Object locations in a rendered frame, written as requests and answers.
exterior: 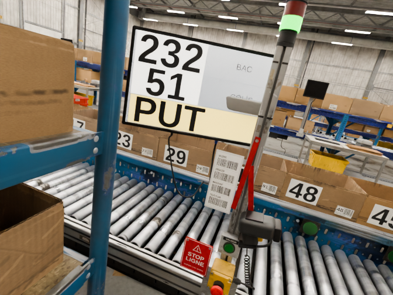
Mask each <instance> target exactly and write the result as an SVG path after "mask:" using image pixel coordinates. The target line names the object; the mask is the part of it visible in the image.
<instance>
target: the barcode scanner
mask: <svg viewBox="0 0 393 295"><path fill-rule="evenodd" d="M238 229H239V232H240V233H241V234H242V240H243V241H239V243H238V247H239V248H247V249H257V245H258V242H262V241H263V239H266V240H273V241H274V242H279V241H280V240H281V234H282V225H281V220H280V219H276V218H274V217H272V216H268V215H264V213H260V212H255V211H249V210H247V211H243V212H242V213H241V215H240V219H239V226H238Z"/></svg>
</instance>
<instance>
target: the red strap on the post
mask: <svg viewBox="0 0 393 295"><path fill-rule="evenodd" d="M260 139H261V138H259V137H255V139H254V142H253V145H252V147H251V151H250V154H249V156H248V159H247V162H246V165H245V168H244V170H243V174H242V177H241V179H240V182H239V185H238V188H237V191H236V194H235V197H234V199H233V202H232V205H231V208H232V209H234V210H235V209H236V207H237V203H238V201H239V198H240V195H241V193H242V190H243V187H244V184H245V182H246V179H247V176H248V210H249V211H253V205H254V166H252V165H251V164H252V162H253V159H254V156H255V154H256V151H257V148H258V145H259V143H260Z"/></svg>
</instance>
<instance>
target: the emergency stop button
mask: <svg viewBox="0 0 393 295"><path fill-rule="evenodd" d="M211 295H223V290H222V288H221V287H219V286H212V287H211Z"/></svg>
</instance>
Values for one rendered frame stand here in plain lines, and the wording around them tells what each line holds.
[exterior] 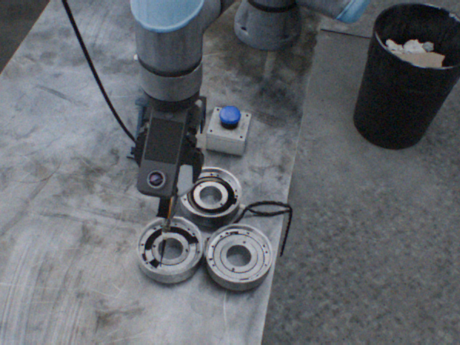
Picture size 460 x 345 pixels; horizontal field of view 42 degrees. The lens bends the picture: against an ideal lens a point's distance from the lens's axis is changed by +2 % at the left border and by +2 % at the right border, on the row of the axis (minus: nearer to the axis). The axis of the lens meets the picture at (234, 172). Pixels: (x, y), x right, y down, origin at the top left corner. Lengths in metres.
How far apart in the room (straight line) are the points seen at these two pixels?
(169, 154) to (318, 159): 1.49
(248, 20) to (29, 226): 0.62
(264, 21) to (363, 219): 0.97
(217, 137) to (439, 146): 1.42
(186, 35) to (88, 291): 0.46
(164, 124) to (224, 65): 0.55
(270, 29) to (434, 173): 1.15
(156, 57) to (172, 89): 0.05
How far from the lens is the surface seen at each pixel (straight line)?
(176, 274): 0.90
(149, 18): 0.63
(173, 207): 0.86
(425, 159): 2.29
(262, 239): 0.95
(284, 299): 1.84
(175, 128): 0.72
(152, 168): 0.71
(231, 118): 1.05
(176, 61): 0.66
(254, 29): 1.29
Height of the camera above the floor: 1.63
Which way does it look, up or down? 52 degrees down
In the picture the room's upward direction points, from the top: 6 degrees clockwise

What the task asks >> When you set down the material above, keep every word exact and include no pictures.

Finished exercise >>
Object locations in a rendered frame, written as requests and answers.
exterior: 
Mask each <instance> target exactly and write the result as an SVG path after "mask:" using image pixel coordinates. The target line names the object; the mask is the part of it visible in the image.
<instance>
target: the barcode scanner
mask: <svg viewBox="0 0 393 295"><path fill-rule="evenodd" d="M238 229H239V232H240V233H241V234H242V240H243V241H239V243H238V247H239V248H247V249H257V245H258V242H262V241H263V239H266V240H273V241H274V242H279V241H280V240H281V234H282V225H281V220H280V219H276V218H274V217H272V216H268V215H264V213H260V212H255V211H249V210H247V211H243V212H242V213H241V215H240V219H239V226H238Z"/></svg>
</instance>
<instance>
target: the red strap on the post
mask: <svg viewBox="0 0 393 295"><path fill-rule="evenodd" d="M260 139H261V138H259V137H255V139H254V142H253V145H252V147H251V151H250V154H249V156H248V159H247V162H246V165H245V168H244V170H243V174H242V177H241V179H240V182H239V185H238V188H237V191H236V194H235V197H234V199H233V202H232V205H231V208H232V209H234V210H235V209H236V207H237V203H238V201H239V198H240V195H241V193H242V190H243V187H244V184H245V182H246V179H247V176H248V210H249V211H253V205H254V166H252V165H251V164H252V162H253V159H254V156H255V154H256V151H257V148H258V145H259V143H260Z"/></svg>
</instance>
<instance>
target: the emergency stop button
mask: <svg viewBox="0 0 393 295"><path fill-rule="evenodd" d="M211 295H223V290H222V288H221V287H219V286H212V287H211Z"/></svg>
</instance>
Values for one rendered frame stand here in plain lines, and the wording around them tells what each line holds.
[exterior] 
Picture size 460 x 345 pixels; horizontal field of view 42 degrees. The lens bends the picture: against an ideal lens a point's distance from the lens's axis is changed by +2 % at the left border and by +2 % at the right border, on the row of the axis (minus: nearer to the axis). The axis of the lens meets the picture at (234, 172). Pixels: (x, y), x right, y down, origin at the top left corner. Lengths in metres.
How far apart in the room (straight line) are the points seen at these two pixels?
(169, 154) to (318, 159): 1.49
(248, 20) to (29, 226): 0.62
(264, 21) to (363, 219): 0.97
(217, 137) to (439, 146): 1.42
(186, 35) to (88, 291): 0.46
(164, 124) to (224, 65): 0.55
(270, 29) to (434, 173): 1.15
(156, 57) to (172, 89): 0.05
How far from the lens is the surface seen at each pixel (straight line)?
(176, 274): 0.90
(149, 18): 0.63
(173, 207): 0.86
(425, 159): 2.29
(262, 239): 0.95
(284, 299): 1.84
(175, 128): 0.72
(152, 168): 0.71
(231, 118): 1.05
(176, 61): 0.66
(254, 29): 1.29
Height of the camera above the floor: 1.63
Which way does it look, up or down? 52 degrees down
In the picture the room's upward direction points, from the top: 6 degrees clockwise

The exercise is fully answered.